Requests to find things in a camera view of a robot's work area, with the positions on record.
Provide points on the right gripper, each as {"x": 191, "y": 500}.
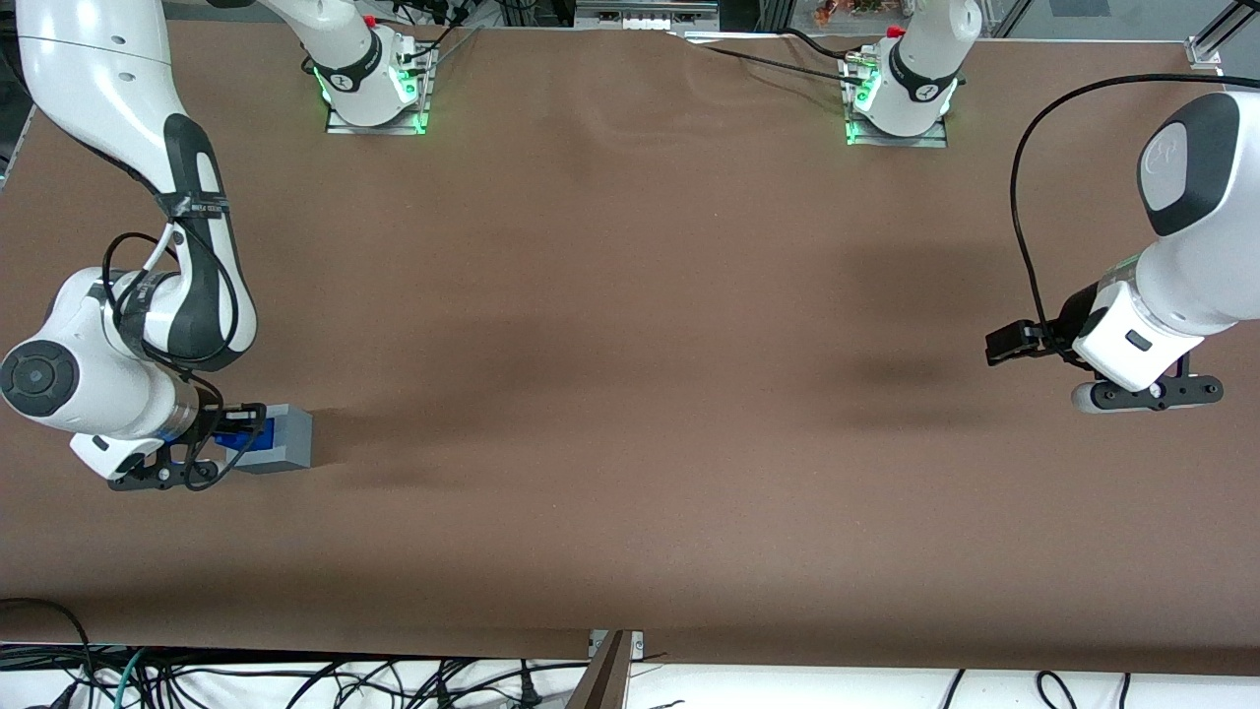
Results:
{"x": 211, "y": 424}

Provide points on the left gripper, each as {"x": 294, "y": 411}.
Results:
{"x": 1079, "y": 309}

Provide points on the blue plastic part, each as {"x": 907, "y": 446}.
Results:
{"x": 255, "y": 438}

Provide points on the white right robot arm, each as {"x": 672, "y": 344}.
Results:
{"x": 89, "y": 79}

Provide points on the gray cube base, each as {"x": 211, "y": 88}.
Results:
{"x": 290, "y": 438}

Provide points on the brown table cover sheet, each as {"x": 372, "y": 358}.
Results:
{"x": 630, "y": 394}

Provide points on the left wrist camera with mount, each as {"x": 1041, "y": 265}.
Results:
{"x": 1162, "y": 392}

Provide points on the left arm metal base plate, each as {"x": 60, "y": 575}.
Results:
{"x": 906, "y": 142}

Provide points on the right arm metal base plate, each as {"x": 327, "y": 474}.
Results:
{"x": 379, "y": 128}

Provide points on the metal corner bracket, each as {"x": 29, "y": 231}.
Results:
{"x": 1203, "y": 51}

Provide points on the aluminium frame bar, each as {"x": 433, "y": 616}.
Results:
{"x": 1235, "y": 20}

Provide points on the aluminium profile post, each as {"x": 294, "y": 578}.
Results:
{"x": 605, "y": 679}

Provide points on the small metal table bracket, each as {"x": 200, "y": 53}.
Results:
{"x": 638, "y": 642}

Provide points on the white device on frame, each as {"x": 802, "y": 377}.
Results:
{"x": 645, "y": 18}
#####
**Required work**
No lines before the one containing "Provide points on the metal" belong in the answer; write out that line and each one after it exactly, through the end of the records.

**Result of this task**
Provide points on the metal corner bracket, each as {"x": 29, "y": 231}.
Results:
{"x": 1203, "y": 51}

Provide points on the aluminium frame bar, each as {"x": 433, "y": 616}.
Results:
{"x": 1235, "y": 20}

Provide points on the aluminium profile post, each as {"x": 294, "y": 578}.
Results:
{"x": 605, "y": 679}

Provide points on the small metal table bracket, each as {"x": 200, "y": 53}.
Results:
{"x": 638, "y": 642}

Provide points on the white device on frame, each as {"x": 802, "y": 377}.
Results:
{"x": 645, "y": 18}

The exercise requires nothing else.